▶ [What is being asked]:
From the first line of the material below to the line containing "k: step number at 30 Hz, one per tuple", repeat every line exactly and add nothing.

===

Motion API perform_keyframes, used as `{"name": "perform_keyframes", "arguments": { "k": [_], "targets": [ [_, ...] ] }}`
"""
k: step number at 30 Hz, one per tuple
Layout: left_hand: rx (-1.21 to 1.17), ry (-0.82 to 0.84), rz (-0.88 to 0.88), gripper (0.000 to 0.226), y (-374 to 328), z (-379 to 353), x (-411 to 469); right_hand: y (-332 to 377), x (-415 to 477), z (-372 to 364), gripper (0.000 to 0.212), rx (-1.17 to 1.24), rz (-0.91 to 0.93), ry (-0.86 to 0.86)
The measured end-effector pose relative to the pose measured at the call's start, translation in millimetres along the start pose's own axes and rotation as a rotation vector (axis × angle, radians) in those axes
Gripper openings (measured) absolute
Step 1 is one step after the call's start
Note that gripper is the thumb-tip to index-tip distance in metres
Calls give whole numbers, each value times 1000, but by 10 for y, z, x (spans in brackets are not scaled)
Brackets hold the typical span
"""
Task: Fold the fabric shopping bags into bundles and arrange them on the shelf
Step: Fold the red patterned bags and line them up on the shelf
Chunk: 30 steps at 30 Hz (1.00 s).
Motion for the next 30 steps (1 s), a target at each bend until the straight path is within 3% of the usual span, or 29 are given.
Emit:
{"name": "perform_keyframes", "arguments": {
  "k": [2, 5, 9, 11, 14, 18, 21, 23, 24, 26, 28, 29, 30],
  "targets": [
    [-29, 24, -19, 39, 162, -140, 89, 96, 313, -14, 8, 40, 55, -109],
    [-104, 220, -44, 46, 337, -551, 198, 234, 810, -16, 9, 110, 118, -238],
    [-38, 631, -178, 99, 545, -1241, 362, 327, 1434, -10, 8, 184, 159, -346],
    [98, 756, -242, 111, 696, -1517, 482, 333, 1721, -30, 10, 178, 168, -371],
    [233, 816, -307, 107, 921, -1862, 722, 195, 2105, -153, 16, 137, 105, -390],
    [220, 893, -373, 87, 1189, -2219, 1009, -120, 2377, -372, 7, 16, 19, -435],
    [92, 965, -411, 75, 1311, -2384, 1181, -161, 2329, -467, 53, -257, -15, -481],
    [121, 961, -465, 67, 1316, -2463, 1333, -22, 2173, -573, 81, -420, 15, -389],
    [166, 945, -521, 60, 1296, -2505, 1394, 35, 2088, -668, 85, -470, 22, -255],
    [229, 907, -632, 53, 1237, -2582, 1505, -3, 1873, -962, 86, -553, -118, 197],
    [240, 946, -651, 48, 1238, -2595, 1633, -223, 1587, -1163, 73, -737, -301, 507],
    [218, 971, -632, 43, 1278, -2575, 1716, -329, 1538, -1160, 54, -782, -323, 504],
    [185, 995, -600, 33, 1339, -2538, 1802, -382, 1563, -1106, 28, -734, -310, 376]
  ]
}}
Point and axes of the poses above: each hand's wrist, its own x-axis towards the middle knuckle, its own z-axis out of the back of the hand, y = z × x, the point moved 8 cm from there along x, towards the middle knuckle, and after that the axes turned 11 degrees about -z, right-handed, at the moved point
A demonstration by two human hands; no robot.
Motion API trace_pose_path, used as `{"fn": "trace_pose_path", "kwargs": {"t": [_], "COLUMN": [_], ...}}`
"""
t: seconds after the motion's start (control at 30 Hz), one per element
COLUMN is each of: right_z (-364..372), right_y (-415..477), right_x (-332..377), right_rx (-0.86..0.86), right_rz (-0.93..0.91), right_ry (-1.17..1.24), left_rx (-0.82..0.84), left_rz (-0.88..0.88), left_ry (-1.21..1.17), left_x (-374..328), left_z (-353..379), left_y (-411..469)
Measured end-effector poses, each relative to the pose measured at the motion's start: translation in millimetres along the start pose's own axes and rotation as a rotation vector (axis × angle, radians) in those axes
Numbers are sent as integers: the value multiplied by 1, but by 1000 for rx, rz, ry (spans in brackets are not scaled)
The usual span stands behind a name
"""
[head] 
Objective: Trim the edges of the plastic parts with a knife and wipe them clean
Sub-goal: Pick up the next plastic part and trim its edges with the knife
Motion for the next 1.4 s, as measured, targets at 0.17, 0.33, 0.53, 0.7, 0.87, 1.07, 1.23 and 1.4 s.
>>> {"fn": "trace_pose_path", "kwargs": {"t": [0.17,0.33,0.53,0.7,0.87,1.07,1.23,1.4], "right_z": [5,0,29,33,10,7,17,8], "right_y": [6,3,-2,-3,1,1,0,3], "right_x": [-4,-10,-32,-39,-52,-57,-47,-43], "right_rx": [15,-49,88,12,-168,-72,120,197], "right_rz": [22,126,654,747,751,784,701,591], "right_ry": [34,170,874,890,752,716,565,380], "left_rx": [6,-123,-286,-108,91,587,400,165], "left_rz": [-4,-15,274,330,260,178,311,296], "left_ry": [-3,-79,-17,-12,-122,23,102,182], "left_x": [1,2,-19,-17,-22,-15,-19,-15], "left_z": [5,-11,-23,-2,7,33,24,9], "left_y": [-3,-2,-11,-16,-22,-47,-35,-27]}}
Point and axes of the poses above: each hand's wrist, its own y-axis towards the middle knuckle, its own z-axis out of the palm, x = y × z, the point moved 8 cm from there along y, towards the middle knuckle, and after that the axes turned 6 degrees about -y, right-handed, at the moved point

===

▶ [Task output]:
Motion API perform_keyframes, used as `{"name": "perform_keyframes", "arguments": { "k": [_], "targets": [ [_, ...] ] }}`
"""
k: step number at 30 Hz, one per tuple

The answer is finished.